THE PROBLEM - The line containing "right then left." marks the end: output every line of the data up to it, and that line too, exactly as written.

##############################

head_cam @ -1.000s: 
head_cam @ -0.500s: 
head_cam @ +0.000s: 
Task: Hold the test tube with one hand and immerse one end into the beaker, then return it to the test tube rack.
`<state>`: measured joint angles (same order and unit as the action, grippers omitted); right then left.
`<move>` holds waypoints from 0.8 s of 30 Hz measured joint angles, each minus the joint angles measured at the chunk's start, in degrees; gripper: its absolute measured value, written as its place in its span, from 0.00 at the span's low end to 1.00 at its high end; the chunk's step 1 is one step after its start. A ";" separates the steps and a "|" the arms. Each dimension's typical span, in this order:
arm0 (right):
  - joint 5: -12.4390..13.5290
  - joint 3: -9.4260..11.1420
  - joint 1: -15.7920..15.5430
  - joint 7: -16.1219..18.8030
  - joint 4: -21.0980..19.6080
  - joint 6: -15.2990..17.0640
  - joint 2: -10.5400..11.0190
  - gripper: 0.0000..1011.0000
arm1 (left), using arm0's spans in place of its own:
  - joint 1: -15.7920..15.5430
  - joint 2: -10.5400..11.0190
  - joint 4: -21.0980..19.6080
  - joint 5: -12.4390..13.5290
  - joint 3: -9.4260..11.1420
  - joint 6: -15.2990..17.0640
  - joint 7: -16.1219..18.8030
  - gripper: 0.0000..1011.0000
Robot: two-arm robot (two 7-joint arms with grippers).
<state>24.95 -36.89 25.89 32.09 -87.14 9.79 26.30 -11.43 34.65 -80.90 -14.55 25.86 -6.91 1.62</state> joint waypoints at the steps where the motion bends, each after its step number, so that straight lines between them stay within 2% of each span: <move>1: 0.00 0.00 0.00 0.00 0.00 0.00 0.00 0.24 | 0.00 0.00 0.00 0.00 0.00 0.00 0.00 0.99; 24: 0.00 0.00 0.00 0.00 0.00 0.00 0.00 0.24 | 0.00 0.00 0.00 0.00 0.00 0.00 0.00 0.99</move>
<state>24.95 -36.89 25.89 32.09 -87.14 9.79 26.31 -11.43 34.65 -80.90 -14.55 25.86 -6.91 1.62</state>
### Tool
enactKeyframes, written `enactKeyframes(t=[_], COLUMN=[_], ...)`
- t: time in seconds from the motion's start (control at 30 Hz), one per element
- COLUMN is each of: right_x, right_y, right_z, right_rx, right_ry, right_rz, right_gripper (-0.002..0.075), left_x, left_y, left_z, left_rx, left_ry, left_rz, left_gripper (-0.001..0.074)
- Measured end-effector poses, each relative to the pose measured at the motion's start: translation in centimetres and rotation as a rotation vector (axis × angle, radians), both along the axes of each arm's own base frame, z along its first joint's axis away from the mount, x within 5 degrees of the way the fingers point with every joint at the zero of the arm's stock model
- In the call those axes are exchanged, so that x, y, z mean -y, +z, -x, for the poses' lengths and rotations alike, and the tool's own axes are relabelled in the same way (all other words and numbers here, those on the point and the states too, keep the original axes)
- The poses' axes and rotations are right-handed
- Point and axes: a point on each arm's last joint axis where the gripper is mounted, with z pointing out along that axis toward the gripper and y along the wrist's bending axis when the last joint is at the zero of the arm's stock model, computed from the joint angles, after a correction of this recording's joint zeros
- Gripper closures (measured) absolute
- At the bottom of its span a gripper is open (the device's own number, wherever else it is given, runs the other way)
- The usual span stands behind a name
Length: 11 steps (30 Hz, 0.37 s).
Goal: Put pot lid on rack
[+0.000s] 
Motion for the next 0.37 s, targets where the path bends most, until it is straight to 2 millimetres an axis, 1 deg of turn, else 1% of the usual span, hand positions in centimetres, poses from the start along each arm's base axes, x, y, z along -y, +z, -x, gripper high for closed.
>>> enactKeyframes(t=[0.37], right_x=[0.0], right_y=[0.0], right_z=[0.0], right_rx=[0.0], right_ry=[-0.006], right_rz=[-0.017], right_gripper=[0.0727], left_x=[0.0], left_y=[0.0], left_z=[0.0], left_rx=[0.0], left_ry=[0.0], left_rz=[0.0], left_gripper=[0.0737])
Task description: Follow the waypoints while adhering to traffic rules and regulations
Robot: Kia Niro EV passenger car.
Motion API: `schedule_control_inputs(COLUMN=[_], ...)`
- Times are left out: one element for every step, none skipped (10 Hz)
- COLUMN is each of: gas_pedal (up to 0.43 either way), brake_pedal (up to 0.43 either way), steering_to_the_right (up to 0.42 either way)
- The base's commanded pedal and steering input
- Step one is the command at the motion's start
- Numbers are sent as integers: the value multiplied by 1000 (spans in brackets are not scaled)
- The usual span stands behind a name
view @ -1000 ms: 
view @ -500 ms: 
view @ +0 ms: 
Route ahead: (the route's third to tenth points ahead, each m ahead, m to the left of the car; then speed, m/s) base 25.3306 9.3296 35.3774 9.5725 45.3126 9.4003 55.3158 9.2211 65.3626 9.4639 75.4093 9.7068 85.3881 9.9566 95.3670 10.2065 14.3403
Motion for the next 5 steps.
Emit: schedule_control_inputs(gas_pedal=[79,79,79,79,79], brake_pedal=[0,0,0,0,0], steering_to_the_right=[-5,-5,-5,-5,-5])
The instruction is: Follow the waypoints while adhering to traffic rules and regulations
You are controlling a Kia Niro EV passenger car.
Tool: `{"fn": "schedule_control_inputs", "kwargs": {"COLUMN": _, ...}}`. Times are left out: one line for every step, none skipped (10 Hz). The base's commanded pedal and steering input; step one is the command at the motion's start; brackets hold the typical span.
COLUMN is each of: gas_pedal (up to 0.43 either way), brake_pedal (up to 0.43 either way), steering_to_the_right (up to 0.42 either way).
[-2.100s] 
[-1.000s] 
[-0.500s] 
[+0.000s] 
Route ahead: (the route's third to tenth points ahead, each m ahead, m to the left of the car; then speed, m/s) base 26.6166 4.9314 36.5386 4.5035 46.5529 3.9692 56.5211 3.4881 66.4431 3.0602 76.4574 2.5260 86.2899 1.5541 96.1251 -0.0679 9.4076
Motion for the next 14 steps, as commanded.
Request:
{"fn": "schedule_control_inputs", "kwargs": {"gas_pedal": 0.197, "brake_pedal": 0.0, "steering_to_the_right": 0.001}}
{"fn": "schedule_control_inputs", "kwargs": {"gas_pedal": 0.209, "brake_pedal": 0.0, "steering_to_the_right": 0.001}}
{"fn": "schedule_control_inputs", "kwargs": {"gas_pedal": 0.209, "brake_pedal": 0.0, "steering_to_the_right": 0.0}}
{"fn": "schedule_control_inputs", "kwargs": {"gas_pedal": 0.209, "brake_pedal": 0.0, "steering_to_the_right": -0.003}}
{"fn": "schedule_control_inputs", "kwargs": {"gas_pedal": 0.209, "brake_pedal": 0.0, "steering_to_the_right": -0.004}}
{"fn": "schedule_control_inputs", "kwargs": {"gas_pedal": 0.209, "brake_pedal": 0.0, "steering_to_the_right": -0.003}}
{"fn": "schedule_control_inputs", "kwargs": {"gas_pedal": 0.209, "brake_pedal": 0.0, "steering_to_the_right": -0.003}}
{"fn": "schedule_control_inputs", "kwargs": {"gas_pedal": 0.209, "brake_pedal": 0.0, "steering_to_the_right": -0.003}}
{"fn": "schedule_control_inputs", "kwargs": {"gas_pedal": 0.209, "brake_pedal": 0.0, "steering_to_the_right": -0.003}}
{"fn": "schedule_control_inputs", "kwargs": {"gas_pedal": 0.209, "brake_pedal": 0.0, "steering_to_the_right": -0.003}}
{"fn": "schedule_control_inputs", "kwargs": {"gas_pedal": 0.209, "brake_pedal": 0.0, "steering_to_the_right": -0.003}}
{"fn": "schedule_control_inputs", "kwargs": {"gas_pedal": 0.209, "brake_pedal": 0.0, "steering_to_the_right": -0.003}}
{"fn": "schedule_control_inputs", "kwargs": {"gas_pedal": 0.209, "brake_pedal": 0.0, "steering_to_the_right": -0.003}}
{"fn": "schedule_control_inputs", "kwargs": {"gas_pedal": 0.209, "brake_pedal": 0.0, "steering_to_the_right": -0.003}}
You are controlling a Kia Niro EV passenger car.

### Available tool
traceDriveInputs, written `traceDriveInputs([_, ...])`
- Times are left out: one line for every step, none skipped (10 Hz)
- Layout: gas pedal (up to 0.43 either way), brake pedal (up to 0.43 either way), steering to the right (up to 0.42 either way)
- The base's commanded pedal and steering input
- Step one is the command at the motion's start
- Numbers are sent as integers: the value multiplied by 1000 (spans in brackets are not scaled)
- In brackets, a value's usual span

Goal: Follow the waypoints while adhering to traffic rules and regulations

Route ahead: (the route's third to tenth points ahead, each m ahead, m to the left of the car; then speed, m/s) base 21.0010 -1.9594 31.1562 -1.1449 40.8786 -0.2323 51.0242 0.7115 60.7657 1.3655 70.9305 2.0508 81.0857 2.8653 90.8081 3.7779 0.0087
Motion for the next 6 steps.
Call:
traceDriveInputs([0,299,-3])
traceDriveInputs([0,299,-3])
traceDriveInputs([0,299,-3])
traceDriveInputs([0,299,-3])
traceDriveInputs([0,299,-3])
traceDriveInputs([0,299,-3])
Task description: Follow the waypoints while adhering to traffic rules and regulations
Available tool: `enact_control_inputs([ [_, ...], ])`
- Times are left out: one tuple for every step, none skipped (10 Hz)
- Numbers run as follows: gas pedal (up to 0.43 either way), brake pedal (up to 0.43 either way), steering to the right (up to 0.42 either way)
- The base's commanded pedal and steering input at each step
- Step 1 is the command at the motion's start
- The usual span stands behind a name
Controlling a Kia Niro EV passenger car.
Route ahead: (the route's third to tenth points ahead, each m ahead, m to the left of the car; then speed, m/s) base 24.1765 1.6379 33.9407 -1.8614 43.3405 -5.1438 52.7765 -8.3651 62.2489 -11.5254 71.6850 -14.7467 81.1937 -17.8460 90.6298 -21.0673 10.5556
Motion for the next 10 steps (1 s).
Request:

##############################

YOUR SOLUTION -
head_cam @ -1.000s: 
head_cam @ -0.500s: 
head_cam @ +0.000s: 
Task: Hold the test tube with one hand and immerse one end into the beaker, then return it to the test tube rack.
`<state>`: measured joint angles (same order and unit as the action, grippers omitted); right then left.

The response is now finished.